| Most people's expectations of what a "basic website" should do have gone way up over time. Even as a programmer, I've fallen into the static site generator trap a few times. It's annoying to start a side project with a static site generator and then realise I want to add a small feature and suddenly I wish I'd just started with a simple Rails or PHP app. Nowadays, if I want a static site I just start with a folder of html files.
It's way less complicated and quicker to go from idea -> execution without bike-shedding or procrastination on tools. I'm pretty happy writing html and css manually though—I don't recommend it for everyone. The other cool thing is if I then decide to "abort" to rails.. I can copy the folder of html files into the rails public/ folder.. pretty easy upgrade path. |
Jekyll is the most well known in Ruby space, but it's tailored to a specific niche - authoring a blog with Markdown or another lightweight markup language.
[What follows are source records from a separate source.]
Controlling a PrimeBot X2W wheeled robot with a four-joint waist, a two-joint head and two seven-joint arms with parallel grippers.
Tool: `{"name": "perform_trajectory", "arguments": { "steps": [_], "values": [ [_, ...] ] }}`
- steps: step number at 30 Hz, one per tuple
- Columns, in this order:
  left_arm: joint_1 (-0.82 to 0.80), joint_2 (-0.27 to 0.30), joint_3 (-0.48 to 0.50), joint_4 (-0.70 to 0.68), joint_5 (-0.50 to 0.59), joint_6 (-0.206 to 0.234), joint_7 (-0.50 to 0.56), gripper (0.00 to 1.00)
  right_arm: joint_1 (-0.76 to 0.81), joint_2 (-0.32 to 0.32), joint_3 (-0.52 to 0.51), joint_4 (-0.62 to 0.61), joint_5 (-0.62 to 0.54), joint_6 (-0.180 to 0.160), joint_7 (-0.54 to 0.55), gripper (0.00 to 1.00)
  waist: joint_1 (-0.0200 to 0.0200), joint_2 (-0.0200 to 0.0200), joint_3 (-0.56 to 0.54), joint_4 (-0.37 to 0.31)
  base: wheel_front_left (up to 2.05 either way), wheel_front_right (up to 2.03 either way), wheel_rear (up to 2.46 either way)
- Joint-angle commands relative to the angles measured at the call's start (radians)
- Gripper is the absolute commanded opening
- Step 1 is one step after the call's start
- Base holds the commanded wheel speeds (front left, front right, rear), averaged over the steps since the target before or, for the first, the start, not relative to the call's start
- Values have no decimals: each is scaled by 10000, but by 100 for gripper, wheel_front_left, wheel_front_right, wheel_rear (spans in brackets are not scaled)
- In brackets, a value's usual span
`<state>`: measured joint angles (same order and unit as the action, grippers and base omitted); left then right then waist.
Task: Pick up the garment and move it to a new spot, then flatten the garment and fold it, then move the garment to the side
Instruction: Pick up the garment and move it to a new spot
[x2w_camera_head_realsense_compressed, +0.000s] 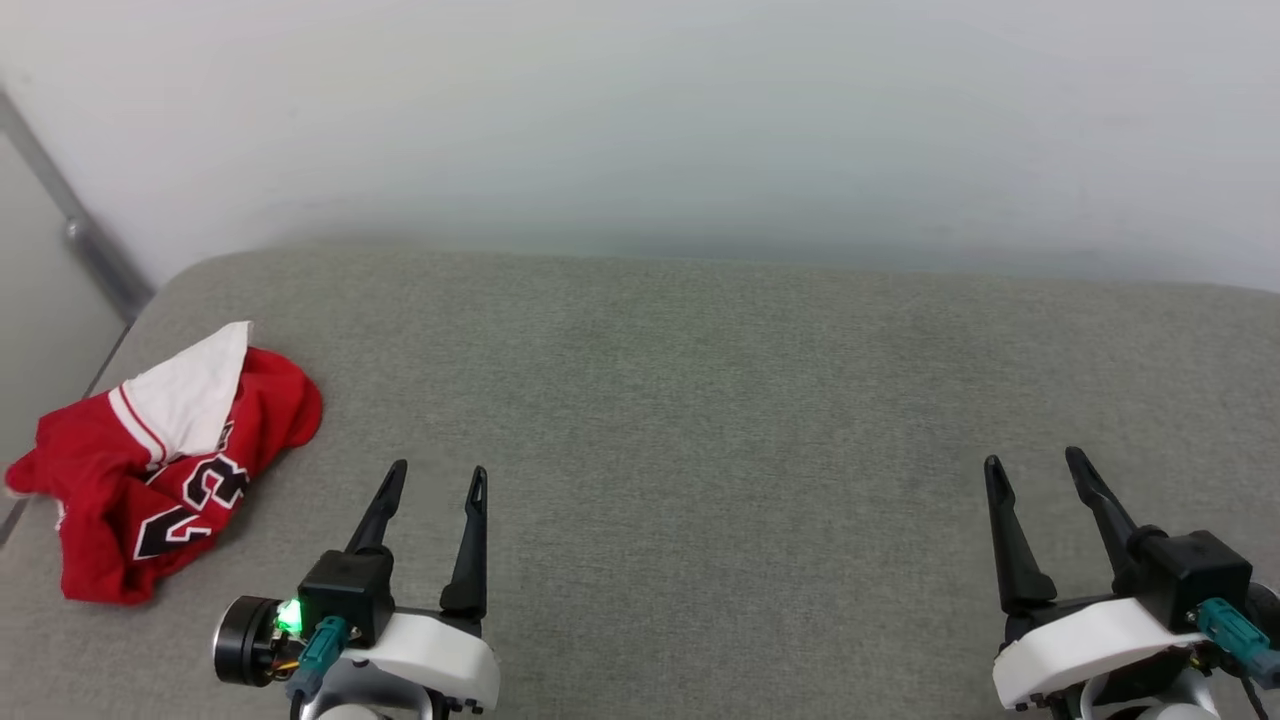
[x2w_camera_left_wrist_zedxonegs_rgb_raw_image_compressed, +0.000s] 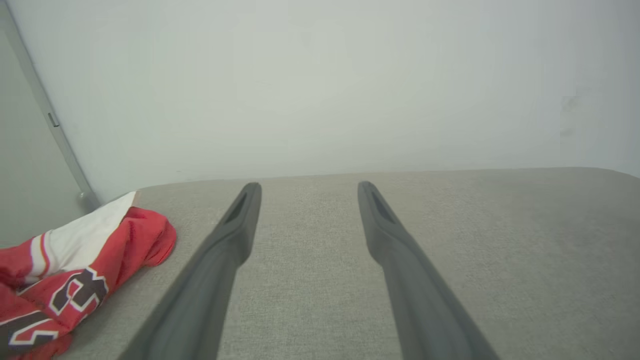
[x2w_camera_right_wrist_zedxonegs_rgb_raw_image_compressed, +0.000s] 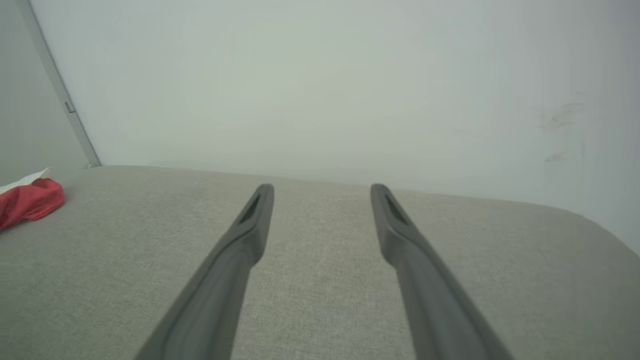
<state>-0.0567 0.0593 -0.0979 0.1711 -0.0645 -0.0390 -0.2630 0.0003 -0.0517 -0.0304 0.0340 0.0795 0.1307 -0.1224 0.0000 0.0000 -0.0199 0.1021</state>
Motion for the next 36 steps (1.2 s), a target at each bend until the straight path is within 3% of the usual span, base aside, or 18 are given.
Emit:
{"name": "perform_trajectory", "arguments": {
  "steps": [1, 20, 29, 36],
  "values": [
    [-148, -1, 84, 3, 24, 36, -27, 100, -113, 23, 70, -78, -15, 0, 33, 100, 0, 0, 55, 422, 0, 0, 0],
    [-67, 42, 808, -96, 70, 90, -25, 100, -157, 13, 922, -682, -97, -1, 175, 100, 0, 0, 253, 3302, 0, 0, 0],
    [18, 3, 943, -119, 57, 80, -25, 100, -203, 14, 1015, -768, -139, -1, 235, 100, 0, 0, 282, 4000, 0, 0, 0],
    [-269, -16, 1033, -67, 73, 45, -25, 100, -235, 15, 1053, -774, -136, -1, 274, 100, 0, 0, 322, 4157, 0, 0, 0]
  ]
}}
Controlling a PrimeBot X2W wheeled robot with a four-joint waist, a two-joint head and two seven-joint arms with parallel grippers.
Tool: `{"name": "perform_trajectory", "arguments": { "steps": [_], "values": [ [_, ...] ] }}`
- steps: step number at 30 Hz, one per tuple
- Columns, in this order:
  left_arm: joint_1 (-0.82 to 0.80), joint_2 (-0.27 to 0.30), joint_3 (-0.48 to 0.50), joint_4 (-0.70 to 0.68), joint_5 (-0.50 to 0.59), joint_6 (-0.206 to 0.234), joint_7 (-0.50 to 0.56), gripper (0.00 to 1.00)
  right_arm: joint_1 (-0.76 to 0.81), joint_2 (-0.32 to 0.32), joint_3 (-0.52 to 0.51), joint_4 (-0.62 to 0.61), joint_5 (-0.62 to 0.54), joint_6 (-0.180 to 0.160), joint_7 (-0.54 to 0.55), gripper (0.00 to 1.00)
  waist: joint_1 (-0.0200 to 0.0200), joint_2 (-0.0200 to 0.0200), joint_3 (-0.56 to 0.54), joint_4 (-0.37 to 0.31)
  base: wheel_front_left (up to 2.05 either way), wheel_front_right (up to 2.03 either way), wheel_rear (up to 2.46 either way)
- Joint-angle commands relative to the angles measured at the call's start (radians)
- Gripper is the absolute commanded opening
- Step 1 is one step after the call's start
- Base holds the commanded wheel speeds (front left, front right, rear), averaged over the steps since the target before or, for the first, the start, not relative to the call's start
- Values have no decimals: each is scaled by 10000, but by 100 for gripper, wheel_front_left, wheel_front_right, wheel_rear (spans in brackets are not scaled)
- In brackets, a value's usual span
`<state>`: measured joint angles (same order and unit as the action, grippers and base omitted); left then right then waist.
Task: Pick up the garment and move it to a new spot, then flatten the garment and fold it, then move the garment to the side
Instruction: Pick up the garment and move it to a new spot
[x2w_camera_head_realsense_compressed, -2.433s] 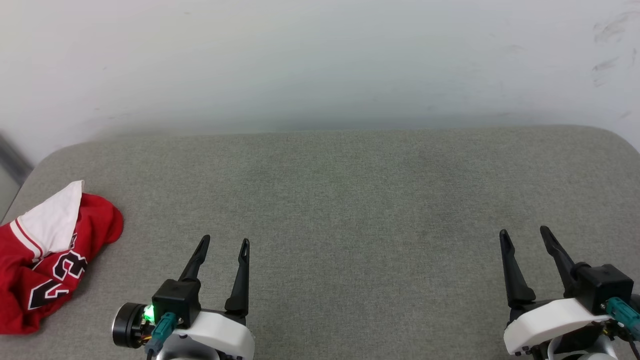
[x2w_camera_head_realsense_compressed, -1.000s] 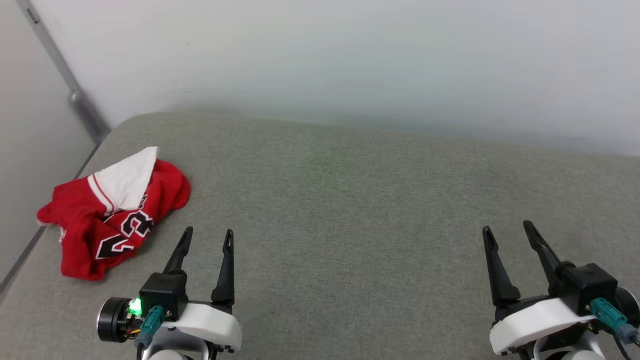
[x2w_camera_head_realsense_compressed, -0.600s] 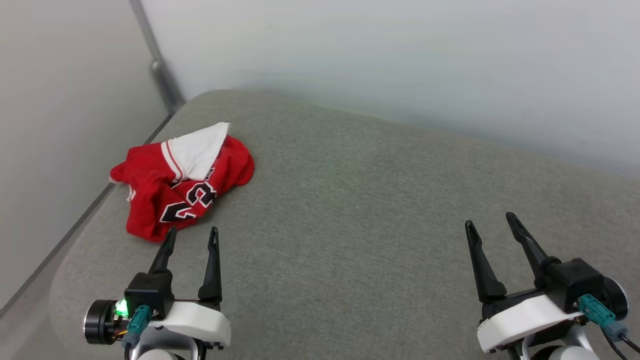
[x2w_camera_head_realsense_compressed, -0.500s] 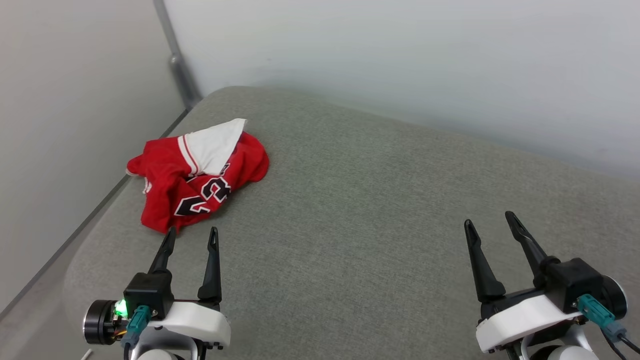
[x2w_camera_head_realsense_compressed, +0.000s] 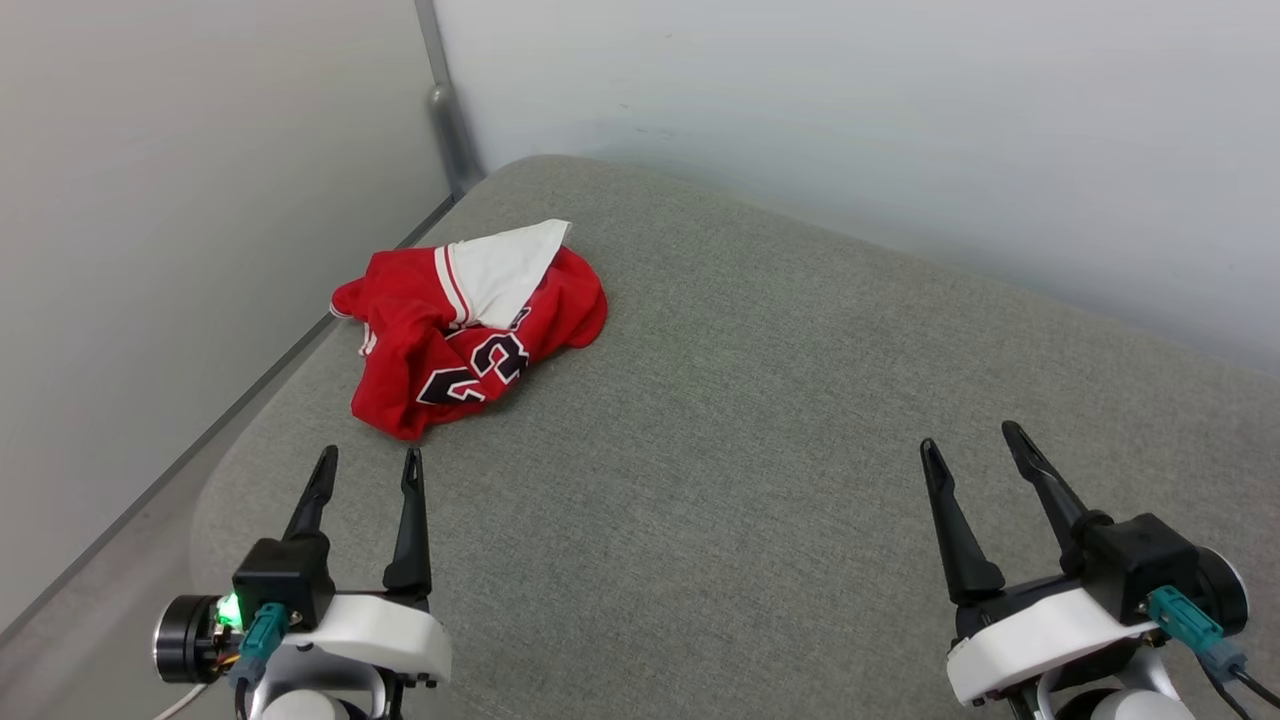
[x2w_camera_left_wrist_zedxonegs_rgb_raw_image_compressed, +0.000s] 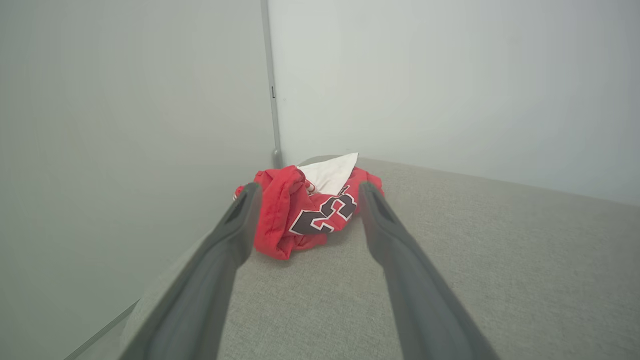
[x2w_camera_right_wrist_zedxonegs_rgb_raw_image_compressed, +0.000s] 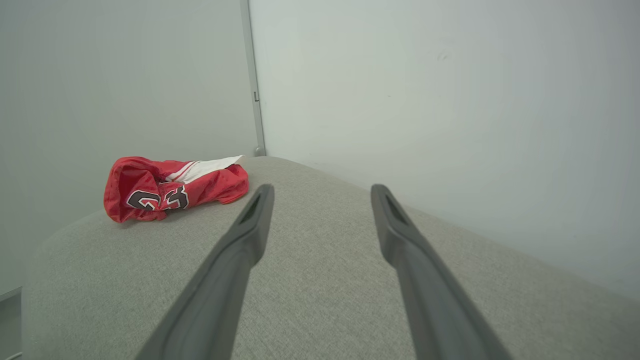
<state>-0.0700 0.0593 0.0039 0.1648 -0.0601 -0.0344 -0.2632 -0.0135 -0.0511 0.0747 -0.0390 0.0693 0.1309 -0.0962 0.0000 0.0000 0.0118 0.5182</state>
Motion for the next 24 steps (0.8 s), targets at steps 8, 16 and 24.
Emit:
{"name": "perform_trajectory", "arguments": {
  "steps": [8, 16, 24],
  "values": [
    [-1519, 53, 324, 681, -204, -133, -23, 100, -311, -107, -41, -261, -195, -3, 239, 100, 0, 0, 661, -570, 0, 0, 0],
    [-4147, 532, 809, 2502, -1081, -489, 555, 100, -813, -454, -48, -677, -236, -3, 427, 100, 0, 0, 1942, -1635, 0, 0, 0],
    [-6508, 1933, 882, 4600, -1788, -808, 3303, 100, -1410, -559, -15, -728, -99, -3, 264, 100, 0, 0, 3195, -2822, 0, 0, 0]
  ]
}}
You can certainly massage it into doing other things, but it's not that ergonomic as a general purpose static site generator.
If you want something that's easy to copy/paste into rails, a rack based static site generator like middleman is great because you can start writing with erb/haml and ActiveSupport from the very beginning.
If you're looking for the simplicity of handwriting HTML and CSS but you want some niceties like includes, partial templates, link helpers, nanoc is a good static site generator that's progressive. Start with plain HTML/CSS, only add additional features as you need them.